Friday was the first day that foreign journalists were allowed to enter the Gaza Strip since the fighting began.
In Gaza City, completely intact buildings stood right next to where others had been razed. One building looked like a tiered cake, with one tier stacked on top of the other.
Families walked the streets together, dressed in chic clothes – holiday clothes for Eid, the Muslim holiday that marks the end of Ramadan and which began last week. Due to the war, people were unable to visit their friends and relatives during the holidays, so they celebrated it today.
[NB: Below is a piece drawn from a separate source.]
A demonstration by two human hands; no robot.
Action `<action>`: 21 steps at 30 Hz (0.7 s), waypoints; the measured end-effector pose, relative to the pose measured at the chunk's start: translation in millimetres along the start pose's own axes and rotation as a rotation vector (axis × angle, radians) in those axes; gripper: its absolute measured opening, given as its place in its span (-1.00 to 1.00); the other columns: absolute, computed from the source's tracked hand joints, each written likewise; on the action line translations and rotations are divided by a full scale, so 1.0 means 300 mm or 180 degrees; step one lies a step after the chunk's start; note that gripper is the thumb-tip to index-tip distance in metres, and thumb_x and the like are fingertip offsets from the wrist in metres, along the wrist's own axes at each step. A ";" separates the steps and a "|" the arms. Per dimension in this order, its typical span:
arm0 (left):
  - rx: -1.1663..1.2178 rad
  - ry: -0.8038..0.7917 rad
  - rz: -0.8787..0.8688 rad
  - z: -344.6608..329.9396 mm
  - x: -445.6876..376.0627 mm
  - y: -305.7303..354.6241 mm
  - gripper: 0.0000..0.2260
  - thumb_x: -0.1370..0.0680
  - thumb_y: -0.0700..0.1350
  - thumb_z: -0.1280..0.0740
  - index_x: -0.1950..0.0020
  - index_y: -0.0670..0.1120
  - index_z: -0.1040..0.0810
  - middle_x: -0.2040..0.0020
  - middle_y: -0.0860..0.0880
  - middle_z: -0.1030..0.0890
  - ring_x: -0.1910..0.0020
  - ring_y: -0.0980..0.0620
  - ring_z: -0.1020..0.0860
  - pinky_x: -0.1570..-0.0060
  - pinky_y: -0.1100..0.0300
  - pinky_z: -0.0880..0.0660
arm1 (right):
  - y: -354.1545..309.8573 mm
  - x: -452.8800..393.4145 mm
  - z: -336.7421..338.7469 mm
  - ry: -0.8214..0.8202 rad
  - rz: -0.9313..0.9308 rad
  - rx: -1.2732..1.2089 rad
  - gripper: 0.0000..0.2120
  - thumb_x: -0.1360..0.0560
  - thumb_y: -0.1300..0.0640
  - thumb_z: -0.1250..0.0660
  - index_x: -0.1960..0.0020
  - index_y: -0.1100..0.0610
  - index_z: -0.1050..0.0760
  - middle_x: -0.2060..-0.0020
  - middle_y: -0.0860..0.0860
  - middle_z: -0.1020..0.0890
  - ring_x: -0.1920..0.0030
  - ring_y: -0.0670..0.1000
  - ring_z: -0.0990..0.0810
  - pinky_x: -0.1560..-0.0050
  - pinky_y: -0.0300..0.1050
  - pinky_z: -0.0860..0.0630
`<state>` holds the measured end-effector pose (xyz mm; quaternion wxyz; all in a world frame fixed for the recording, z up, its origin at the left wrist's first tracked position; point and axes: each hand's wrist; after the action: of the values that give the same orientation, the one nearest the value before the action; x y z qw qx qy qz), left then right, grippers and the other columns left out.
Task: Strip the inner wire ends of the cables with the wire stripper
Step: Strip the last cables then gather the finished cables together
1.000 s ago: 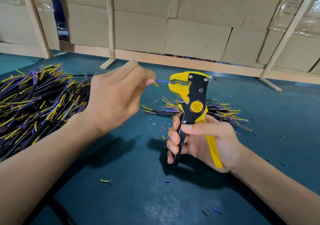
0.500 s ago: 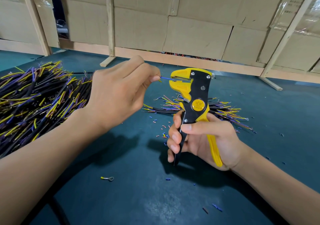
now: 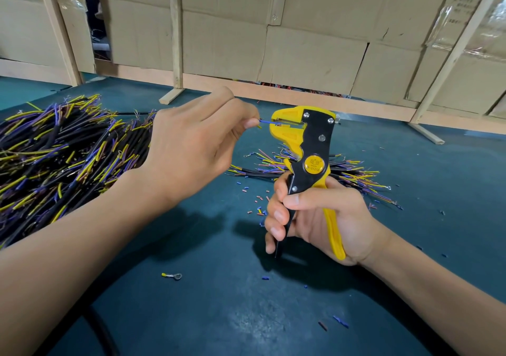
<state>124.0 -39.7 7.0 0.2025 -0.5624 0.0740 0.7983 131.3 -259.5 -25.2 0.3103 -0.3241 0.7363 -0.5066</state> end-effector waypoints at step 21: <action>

“We are finally leaving our homes. We go out into the streets to celebrate this holiday, to visit our loved ones. And we see the pain and destruction with our own eyes, ”said Tahani, a 30-year-old woman who walked with her husband and three daughters. All wore matching pink outfits.
In Al Wahida Street, Israeli airstrikes killed more than 40 people, according to health officials in Gaza. A few buildings on the street collapsed, burying the families alive. Israel said it was attacking a militant tunnel deep underground and the foundations of the buildings collapsed.
The street is now a wall of rubble where the apartments used to be. A sofa was crushed under a large piece of cement.
Who won this battle? Gazans say they did.
In a video game store, a young gamer named Hossam Ashour said Hamas and the Palestinians were defending Jerusalem, its Al-Aqsa mosque and a neighborhood where Israel was about to expel Palestinians. Yet, he said, Gazans do not deserve all this death and destruction.
This destruction signifies a need for major reconstruction.
Hundreds of homes and businesses have been damaged or destroyed. For now, Gazans are marking the rubble with signs bearing the owner’s name and phone number, so they can be contacted when help arrives.
And there is the current danger of unexploded bombs. Also in Al Wahida Street, workers were removing two large unexploded missiles, under the surveillance of militants.
The fighting has ceased for now, but dangerous demining work is ahead.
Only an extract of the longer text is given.